Description of problem: This is a bug in the way SM manages multiple recovery events. A specific arrangement would be required to see this: - nodes A,B,C,D,E are in the cluster - nodes A,B,C,D,E are in the fence domain (FD) - A,B,C are using gfs X - C,D,E are using gfs Y The bug is possible on node C if A fails creating a recovery event for X (rev1), and just after that D fails creating a recovery event for Y (rev2). If the two nodes fail at once there won't be a problem because a single recovery event will be created. The timing of the consecutive failures would need to be just right. The problem arises when the group representing the fence domain (FD) is moved from rev1 into rev2. This makes the groups in rev2 depend on FD recovery, but removes the dependecy of rev1 groups on FD recovery. In actual fact, both rev1 and rev2 groups depend on FD recovery, but the code has no way right now to make two rev's depend on the same group. When the FD dependency is removed from rev1, recovery for the higher level groups in rev1 (which are the dlm and gfs groups for X) goes ahead without waiting for FD recovery to finish. Both A and D will still be fenced, and given how recovery works it's likely to happen before gfs recovery on X begins. But, if gfs-X recovery happens to start before A is fenced, and A isn't really dead and comes back to life and writes to X, then X could be corrupted. If manual fencing is used, then it becomes very likely that recovery for gfs-X happens before A is fenced, and you have to hope A won't come back to life and write to X. Version-Release number of selected component (if applicable): How reproducible: I doubt anyone has seen this in practice. The arrangement of fs mounts is unusual and there are multiple places in the process where a special timing of events is needed.
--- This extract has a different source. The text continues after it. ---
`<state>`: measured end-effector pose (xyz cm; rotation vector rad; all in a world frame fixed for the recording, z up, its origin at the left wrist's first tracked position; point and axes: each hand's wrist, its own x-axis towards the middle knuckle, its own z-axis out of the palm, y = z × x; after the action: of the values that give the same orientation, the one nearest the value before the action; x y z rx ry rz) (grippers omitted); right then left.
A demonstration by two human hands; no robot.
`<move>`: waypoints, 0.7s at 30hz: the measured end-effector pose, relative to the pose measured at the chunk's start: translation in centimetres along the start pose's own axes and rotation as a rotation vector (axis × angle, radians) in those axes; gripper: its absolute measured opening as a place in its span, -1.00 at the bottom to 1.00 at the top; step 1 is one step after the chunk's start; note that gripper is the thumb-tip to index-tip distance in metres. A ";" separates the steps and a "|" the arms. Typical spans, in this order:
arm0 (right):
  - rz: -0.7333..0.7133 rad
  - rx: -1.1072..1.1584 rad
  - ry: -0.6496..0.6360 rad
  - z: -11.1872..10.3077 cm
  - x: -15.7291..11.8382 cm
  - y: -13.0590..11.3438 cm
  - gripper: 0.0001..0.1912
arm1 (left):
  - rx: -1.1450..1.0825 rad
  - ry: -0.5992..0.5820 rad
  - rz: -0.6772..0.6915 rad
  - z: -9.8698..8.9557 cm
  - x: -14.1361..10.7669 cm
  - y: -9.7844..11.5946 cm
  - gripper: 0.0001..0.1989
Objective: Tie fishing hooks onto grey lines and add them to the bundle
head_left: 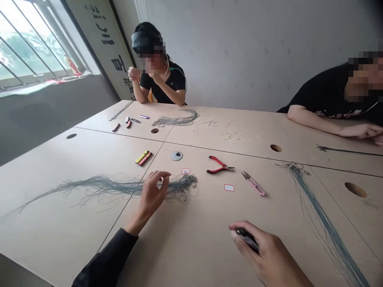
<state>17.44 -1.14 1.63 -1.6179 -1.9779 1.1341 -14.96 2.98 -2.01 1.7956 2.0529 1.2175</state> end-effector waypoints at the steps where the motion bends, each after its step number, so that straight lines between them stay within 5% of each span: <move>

Steps to Reproduce: 1. see above, using fence_manual helps a lot 2. 3. Actual results: you'll see gfs-X recovery happen before A is fenced Expected results: gfs-X recovery won't happen until after A is fenced Additional info:
I haven't come up with any simple fixes to this problem. We'll have to see how complex the solution I have in mind ends up being.
Added this description as a comment in the code it affects. Is fixed in RHEL5 code.